Open the IIS Manager by clicking Start > Run and typing inetmgr.
In IIS Manager, expand the Server node and the Sites node, then select the Default Web Site/MyApplication.
In the right-hand Actions pane under Manage Packages, click the Export Application... link to launch the wizard.
By default, the package will contain the site or application you have selected (in this case the Default Web Site/MyApplication) and its content folders. Click on the Manage Components button.
The first row is your iisapp provider entry, which is your application. In the second row, choose the dbFullSql provider from the Provider Name drop-down. If you hover over a provider, you will see a description and example path.
Enter the path to your database or script file in the Path column.
(Example: "Data Source=.\SQLExpress;Database=MyApplicationDb;User id=MyAppUser;Password=SomePassWord;" without the quotes.)
You'll notice that the database now shows up in the package contents tree view. Click Next to continue the wizard.
Next you will see parameters that are generated based on the two providers that you added in the previous step. We're going to give them friendlier names and descriptions. Select the second parameter in the list, Parameter 2, and click on the Add Parameter Entry button.

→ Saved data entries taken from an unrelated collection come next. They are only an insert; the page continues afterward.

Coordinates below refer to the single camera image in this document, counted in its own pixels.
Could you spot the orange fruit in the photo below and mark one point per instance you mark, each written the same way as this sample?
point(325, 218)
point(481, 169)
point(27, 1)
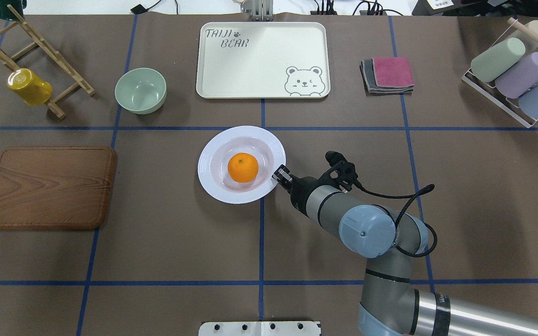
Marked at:
point(243, 167)

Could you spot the white wire cup rack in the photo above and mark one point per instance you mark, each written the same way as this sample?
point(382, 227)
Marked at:
point(489, 90)

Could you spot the green plastic cup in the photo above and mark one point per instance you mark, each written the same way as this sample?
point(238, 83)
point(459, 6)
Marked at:
point(497, 59)

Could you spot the purple plastic cup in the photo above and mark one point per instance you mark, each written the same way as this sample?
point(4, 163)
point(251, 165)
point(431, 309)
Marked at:
point(519, 78)

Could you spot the pink folded cloth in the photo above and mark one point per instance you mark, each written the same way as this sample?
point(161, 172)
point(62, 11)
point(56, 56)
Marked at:
point(392, 72)

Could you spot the white round plate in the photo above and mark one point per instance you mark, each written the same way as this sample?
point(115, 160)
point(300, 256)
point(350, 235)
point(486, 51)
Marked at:
point(212, 165)

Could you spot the green ceramic bowl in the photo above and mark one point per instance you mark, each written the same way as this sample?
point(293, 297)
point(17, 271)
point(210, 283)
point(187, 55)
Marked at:
point(141, 91)

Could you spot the grey folded cloth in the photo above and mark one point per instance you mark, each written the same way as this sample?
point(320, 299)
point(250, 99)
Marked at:
point(368, 77)

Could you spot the yellow plastic cup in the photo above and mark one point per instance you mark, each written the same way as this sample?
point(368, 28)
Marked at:
point(29, 86)

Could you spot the wooden dish rack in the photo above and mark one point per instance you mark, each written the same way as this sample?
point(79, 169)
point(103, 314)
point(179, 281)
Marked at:
point(41, 57)

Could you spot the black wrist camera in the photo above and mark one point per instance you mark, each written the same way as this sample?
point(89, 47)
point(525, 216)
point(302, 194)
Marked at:
point(346, 176)

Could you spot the brown wooden cutting board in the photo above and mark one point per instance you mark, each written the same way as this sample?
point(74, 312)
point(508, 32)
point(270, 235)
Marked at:
point(56, 188)

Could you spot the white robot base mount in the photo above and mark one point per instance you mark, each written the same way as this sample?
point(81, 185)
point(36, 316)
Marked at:
point(261, 328)

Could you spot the cream bear tray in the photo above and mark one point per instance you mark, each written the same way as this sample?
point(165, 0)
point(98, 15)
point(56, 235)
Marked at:
point(263, 60)

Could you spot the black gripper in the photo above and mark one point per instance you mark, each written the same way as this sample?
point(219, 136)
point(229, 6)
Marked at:
point(299, 186)

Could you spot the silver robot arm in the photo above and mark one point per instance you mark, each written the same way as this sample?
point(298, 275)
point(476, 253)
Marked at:
point(390, 240)

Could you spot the beige plastic cup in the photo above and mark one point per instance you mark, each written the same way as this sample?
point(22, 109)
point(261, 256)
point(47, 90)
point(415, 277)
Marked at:
point(537, 29)

We're going to create a parameter entry that points to the connection string inside the application's Web.config file. You'll notice that the parameter entry has 3 fields to fill out.
Choose the type of parameter you want. In this case, we'll choose XmlFile because we want to point to the Web.config file.
Enter the scope for the parameter entry. The scope is a regular expression that tells us what file to locate in the package. In this case, we'll choose the Web.config file but we'll add \ to indicate the start of the file and $ to indicate the end of the file name so that Web.config.bak wouldn't also be updated.
Then we'll add a match. For an XmlFile parameter entry, the match is an xpath query that indicates a particular element or attribute in the XML file. We'll add an xpath pointing to the connection string attribute. Click OK to accept the entry.
You now have parameters that will allow a user installing this package to set the application path (site and app name where they want this app to be installed) and change the connection string (which will be updated in 2 places, first when running the SQL script and second inside the Web.config file). Click Next to continue.
Finally, choose a location to save your package. For this example, we chose
The wizard will now complete the packaging process and save the package to disk. When it is complete, you will see a Summary page that gives you an overview of what actions were performed.
Congratulations! You have now created a package based on the Default Web Site. It contains the application, which contains content files and an entry that will mark the folder as an application in IIS, and a SQL database.